Bu çabanın amacı topu topu 15 gün bilemedin bir ay bir devre mülkte tatil yapabilmek içindi.

Dünya da bir devre mülk değil mi? Yunus Emre’nin ifadesi ile:

 "Mal sahibi, mülk sahibi/Hani bunun ilk sahibi?/Mal da yalan, mülk de yalan/Var biraz da sen oyalan..."

Sahip olduğumuz her şey emanettir. Emanetler de bir gün sahibine teslim edilir.

  Geçtiğimiz hafta içinde dünya sürgününü tamamlayarak vuslat yurduna intikal eden birkaç Müslümanın cenaze merasimine katıldık. Onlar için el açtık dua ettik.

Herkes hayatta rolünü oynayıp gider. Tıpkı bizden öncekilerin rolünü oynayıp veda ettikleri gibi.

Yurt dışındaki vatandaşlarımız için “gurbetçi” ifadesi kullanılır.

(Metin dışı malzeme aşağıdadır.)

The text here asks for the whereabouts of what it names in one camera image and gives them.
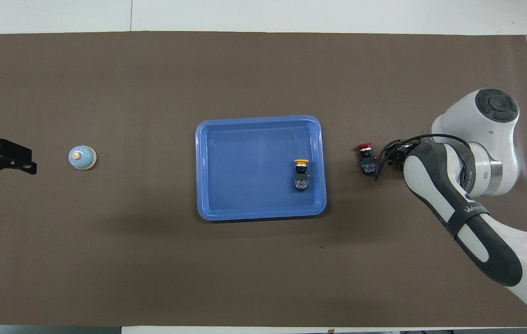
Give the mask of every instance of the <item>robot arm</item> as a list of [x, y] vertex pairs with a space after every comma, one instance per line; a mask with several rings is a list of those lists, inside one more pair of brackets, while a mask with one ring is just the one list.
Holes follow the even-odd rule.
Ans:
[[519, 165], [513, 130], [518, 116], [518, 107], [507, 94], [474, 91], [429, 129], [461, 137], [469, 148], [433, 137], [434, 142], [423, 142], [410, 152], [403, 173], [408, 188], [474, 264], [527, 304], [527, 232], [501, 224], [471, 197], [504, 194], [515, 184]]

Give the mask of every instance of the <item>round dark gray joint cap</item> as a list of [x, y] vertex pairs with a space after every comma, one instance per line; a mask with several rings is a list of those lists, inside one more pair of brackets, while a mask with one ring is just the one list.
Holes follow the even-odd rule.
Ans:
[[489, 120], [499, 123], [513, 121], [520, 114], [517, 103], [507, 93], [498, 89], [480, 89], [476, 94], [476, 107]]

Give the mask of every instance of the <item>blue knob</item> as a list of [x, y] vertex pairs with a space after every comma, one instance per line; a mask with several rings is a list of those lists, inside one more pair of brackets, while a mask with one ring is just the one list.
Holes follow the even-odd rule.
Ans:
[[70, 164], [83, 171], [91, 169], [96, 163], [96, 151], [89, 146], [75, 146], [70, 151]]

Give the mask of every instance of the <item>brown table mat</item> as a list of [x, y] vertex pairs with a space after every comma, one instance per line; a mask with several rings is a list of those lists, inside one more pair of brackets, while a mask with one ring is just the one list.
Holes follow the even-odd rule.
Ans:
[[[403, 175], [375, 183], [353, 150], [418, 135], [483, 87], [520, 106], [522, 174], [480, 202], [527, 231], [523, 36], [0, 35], [0, 138], [39, 166], [0, 171], [0, 324], [527, 326]], [[202, 220], [197, 125], [302, 114], [321, 122], [327, 209]], [[90, 171], [67, 161], [80, 144]]]

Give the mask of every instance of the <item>blue plastic tray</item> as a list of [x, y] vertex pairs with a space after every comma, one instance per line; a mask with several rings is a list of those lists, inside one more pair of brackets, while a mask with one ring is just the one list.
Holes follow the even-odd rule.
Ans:
[[[310, 161], [307, 190], [294, 189], [295, 159]], [[206, 220], [313, 216], [327, 204], [321, 125], [312, 116], [202, 122], [195, 162]]]

 Gerçekte hepimiz gurbetçiyiz. Dünyada bir yolcuyuz. Misafiriz. Misafir olan bir gün memleketine döner. Kalıcı değiliz. İstesek de kalamayız.

 Yolcular, yolculuk kurallarına uymazsa kaybedenlerden olur.

 Müslümanın, “dünya da bir yolcu gibi yaşamak” nirengi noktası olmalı.

 Azrail’in ruhumuzu kabz etmesi ve ya İsrafil’in suru üfürmesi ile değil Cebrail’in getirdiği soluk ile uyanmalıyız.

 Dünyada; “ başarılı olmanın yolları”,” mutlu olmanın sırları”, “kişisel gelişimin yöntemleri “ ve daha birçok şey öğrenirken, ölmeden önce ölmeyi bir türlü öğrenemiyoruz.

  “Mûtû kable en-temûtû”: Ölmeden evvel ölünüz.

 Soru şu: Ölümden kaçanlardan mı, ölüme koşanlardan mı olacağız?

 Kaliteli bir ölüm için kaliteli bir hayat yaşayanlar ölümsüz eserler bırakırlar ve yatırımların en hayırlısı olan ahiret âlemine yatırımlar yaparlar.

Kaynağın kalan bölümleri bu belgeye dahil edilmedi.